[Exercise objective]
Copy each line of the data beneath in which the word "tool" appears.

[Dataset records]
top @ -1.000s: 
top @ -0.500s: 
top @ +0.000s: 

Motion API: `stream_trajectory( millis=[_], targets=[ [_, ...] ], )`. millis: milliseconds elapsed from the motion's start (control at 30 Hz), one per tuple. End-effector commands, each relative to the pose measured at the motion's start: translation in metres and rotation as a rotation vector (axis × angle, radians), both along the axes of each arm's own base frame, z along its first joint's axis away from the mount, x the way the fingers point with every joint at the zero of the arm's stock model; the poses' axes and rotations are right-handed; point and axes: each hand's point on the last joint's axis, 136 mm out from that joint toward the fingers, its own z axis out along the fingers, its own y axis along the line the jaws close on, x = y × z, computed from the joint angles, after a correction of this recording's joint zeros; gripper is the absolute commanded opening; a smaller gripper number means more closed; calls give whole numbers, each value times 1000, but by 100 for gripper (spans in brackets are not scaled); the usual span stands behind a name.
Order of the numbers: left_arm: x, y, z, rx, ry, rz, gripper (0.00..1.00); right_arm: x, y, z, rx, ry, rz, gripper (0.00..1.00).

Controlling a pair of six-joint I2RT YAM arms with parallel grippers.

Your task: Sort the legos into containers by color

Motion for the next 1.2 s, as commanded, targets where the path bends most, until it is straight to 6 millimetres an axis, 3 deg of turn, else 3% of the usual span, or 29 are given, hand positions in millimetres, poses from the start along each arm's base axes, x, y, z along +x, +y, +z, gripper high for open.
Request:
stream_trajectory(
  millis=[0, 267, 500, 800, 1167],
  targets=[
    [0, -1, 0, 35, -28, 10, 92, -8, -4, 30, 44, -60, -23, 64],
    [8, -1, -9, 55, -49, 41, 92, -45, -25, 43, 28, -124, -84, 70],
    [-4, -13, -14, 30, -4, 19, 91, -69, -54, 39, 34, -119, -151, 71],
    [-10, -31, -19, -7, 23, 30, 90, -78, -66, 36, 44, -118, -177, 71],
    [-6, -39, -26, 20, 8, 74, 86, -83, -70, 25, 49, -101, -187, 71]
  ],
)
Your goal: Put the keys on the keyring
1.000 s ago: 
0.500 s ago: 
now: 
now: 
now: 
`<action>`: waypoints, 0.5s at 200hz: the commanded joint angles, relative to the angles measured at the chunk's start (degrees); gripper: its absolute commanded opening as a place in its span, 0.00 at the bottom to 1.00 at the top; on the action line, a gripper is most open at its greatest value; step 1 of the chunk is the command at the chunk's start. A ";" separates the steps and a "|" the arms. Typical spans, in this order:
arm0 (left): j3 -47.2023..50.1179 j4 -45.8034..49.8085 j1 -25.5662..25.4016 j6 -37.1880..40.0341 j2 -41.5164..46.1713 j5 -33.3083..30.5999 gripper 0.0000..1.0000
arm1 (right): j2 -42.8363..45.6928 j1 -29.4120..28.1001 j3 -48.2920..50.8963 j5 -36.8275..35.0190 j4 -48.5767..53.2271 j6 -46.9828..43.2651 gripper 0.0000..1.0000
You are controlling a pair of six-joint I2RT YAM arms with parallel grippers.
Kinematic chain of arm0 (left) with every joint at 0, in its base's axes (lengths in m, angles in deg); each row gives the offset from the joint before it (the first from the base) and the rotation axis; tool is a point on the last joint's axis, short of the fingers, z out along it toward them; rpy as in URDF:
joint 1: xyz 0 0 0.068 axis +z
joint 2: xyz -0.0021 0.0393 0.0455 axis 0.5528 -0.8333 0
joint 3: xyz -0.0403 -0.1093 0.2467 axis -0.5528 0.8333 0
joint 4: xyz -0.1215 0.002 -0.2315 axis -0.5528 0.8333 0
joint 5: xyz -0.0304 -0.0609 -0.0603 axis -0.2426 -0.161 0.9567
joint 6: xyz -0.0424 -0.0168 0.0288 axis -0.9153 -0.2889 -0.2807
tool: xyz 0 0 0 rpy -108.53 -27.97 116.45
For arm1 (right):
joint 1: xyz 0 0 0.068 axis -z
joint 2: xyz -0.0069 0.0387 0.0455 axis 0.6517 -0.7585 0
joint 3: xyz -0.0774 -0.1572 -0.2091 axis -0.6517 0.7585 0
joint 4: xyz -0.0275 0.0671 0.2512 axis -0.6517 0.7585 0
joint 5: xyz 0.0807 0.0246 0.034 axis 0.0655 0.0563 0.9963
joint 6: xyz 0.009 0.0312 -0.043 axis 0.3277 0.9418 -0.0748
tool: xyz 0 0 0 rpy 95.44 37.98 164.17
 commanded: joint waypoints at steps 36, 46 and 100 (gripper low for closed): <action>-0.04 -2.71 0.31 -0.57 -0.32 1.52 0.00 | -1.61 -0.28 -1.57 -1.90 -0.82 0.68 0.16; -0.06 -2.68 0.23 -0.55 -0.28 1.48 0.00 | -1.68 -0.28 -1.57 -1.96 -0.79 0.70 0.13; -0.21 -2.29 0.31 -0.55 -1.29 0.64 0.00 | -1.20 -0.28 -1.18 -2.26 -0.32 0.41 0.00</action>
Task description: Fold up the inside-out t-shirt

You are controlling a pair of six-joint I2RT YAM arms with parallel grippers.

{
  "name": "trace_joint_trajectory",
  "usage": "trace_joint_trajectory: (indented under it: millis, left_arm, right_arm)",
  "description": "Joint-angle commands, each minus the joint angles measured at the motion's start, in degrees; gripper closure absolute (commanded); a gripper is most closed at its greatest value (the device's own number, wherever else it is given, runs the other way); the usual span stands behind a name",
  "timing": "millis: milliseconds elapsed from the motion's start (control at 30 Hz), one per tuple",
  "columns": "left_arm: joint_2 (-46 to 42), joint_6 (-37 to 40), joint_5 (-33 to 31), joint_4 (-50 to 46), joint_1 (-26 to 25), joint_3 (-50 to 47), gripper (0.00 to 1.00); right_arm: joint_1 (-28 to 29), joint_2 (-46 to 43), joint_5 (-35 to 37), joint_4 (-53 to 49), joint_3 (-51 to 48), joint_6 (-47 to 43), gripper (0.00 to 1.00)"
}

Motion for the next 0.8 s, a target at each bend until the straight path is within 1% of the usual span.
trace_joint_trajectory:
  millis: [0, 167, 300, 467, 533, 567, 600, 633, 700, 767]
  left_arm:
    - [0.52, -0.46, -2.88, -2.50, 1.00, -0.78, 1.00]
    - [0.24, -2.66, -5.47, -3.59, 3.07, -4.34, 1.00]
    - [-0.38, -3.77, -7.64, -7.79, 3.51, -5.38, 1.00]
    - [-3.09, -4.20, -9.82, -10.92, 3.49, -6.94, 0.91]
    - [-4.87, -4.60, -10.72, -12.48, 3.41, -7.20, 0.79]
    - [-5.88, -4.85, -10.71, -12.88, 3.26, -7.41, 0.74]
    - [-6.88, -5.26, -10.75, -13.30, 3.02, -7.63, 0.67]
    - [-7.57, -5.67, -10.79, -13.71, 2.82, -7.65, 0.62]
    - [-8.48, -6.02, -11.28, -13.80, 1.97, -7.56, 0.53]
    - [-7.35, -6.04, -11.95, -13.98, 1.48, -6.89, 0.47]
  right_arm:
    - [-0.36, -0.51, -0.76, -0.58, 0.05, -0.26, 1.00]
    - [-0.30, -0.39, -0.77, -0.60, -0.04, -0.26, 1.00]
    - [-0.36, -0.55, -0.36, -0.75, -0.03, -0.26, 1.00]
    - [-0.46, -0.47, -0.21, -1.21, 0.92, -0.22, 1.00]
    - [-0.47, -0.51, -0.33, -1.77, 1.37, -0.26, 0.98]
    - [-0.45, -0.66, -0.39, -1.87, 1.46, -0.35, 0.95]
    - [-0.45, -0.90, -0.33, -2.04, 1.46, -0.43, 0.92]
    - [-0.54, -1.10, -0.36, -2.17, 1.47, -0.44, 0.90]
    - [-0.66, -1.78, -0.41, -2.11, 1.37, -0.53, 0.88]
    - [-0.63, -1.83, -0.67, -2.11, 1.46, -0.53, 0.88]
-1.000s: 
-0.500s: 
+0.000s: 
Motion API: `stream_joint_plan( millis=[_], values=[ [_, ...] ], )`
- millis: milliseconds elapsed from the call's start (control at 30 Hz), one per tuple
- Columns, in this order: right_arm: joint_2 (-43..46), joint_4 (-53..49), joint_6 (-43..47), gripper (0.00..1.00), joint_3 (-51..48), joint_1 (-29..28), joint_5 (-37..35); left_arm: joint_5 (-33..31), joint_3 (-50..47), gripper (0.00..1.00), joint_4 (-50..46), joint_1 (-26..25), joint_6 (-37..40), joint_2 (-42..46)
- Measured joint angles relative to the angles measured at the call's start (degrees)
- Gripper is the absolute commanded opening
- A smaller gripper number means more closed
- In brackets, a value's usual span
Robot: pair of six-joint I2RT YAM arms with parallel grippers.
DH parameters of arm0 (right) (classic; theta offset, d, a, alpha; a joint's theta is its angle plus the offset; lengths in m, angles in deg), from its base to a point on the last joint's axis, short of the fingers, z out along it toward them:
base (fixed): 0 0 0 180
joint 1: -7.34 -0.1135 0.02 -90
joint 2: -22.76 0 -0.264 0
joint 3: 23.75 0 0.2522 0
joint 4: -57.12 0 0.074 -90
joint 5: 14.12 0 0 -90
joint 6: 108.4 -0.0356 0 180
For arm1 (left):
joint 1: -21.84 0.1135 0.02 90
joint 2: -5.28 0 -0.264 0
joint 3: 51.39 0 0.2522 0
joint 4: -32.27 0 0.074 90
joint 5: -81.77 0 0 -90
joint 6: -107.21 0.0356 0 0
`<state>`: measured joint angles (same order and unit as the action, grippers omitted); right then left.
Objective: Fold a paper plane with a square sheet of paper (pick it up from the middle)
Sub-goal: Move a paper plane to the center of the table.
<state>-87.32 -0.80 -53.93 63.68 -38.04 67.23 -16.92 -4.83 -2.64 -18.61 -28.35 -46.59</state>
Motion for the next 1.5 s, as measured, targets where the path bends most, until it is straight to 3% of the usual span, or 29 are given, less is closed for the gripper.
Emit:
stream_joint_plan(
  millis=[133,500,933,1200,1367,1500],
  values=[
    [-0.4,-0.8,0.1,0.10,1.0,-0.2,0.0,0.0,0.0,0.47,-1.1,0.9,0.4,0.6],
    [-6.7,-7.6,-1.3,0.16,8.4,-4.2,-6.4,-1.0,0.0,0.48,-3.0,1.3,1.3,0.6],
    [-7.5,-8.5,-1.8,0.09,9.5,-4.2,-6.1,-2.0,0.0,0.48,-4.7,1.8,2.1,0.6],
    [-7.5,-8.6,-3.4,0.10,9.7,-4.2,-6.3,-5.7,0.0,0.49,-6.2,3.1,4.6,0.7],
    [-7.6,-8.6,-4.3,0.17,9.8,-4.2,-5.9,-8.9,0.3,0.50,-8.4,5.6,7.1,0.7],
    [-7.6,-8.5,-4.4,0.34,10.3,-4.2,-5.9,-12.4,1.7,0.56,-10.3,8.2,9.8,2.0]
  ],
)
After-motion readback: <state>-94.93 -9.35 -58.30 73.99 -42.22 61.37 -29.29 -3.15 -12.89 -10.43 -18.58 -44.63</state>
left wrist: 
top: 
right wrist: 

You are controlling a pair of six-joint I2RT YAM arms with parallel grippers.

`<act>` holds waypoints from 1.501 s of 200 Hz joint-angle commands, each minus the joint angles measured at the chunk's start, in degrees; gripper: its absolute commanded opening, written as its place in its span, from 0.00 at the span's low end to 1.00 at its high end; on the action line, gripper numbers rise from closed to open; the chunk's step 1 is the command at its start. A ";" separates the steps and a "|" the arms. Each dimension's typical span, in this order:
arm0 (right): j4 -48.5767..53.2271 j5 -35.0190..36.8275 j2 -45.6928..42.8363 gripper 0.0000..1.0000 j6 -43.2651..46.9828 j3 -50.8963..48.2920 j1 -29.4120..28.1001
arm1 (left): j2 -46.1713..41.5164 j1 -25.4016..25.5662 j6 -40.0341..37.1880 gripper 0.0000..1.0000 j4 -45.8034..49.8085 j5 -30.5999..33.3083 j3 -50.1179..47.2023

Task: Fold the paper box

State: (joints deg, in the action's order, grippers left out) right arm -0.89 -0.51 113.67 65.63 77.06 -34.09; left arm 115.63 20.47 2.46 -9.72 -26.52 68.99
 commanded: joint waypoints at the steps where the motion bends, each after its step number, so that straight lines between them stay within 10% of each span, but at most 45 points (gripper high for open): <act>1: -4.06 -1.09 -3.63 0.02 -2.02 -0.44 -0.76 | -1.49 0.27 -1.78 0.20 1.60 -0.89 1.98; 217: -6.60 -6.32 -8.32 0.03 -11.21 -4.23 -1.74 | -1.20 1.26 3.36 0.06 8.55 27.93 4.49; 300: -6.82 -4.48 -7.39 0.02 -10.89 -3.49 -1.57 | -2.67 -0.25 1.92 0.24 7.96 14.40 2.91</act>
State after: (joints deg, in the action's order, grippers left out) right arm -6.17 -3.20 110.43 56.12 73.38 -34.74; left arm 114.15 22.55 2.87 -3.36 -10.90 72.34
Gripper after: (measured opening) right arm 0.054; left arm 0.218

[Solution for this exercise]
Kinematic chain of arm0 (left) with every joint at 0, in its base's axes (lengths in m, angles in deg); each row gives the offset from the joint before it (the first from the base) and the rotation axis; tool is a point on the last joint's axis, short of the fingers, z out along it toward them; rpy as in URDF:
tool: xyz 0 0 0 rpy -108.53 -27.97 116.45
tool: xyz 0 0 0 rpy 95.44 37.98 164.17

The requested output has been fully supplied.